[Start of section]

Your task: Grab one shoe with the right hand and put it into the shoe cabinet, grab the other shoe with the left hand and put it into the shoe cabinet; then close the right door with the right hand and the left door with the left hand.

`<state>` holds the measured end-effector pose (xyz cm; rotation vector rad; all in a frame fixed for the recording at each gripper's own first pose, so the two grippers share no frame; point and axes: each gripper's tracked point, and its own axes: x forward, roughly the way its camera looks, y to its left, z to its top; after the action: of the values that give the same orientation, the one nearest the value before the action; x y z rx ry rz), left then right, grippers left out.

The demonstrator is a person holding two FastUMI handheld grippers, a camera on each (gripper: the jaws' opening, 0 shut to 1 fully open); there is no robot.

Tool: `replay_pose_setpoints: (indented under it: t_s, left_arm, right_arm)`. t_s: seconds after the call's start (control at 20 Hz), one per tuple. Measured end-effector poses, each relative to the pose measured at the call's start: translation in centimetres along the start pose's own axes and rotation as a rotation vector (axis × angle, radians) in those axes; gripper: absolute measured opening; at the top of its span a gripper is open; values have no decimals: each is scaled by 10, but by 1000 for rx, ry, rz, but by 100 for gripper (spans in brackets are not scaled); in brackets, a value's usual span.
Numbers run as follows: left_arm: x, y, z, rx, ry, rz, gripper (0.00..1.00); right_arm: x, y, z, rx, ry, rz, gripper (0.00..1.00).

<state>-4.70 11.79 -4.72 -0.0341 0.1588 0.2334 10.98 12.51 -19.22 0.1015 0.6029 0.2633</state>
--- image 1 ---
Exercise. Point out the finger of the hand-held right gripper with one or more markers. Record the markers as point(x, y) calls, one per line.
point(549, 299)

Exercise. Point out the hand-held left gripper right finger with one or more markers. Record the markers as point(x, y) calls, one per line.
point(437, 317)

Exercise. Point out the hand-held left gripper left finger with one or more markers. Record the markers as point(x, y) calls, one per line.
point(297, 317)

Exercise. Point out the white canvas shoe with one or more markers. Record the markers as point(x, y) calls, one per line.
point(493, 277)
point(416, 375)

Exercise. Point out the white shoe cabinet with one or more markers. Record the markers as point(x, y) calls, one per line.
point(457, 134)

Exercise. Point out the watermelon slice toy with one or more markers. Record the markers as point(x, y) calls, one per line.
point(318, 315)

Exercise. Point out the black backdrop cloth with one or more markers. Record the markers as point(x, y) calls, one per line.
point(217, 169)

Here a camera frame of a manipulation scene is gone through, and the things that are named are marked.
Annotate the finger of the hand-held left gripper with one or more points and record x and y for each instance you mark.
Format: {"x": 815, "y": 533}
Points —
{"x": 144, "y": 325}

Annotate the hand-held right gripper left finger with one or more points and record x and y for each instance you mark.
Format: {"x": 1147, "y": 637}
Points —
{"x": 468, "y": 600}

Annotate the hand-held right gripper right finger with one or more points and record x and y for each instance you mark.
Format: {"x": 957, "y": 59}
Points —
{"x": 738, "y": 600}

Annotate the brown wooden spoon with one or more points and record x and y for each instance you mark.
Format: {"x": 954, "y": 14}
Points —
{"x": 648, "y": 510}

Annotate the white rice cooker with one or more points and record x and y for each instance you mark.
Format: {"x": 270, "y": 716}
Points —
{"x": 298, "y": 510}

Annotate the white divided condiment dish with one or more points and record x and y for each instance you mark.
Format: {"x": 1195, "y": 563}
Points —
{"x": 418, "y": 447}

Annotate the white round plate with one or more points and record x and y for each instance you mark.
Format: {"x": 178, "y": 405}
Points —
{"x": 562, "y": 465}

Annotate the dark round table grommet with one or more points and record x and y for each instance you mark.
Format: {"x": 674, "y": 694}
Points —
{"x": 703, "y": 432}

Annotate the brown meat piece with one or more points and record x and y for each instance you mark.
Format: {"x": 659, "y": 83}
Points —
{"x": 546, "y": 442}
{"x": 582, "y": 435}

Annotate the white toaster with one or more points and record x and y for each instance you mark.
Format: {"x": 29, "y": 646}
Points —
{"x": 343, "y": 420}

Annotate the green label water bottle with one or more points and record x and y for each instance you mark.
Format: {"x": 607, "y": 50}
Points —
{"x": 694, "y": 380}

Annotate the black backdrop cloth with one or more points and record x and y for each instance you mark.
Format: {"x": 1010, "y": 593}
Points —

[End of section]

What you are asked to do:
Find every line above where the word "brown" occurs, and copy that line.

Output for this exercise:
Annotate the brown wooden spoon with one or more points and record x and y for each instance you mark.
Annotate the brown meat piece with one or more points and record x and y for each instance you mark.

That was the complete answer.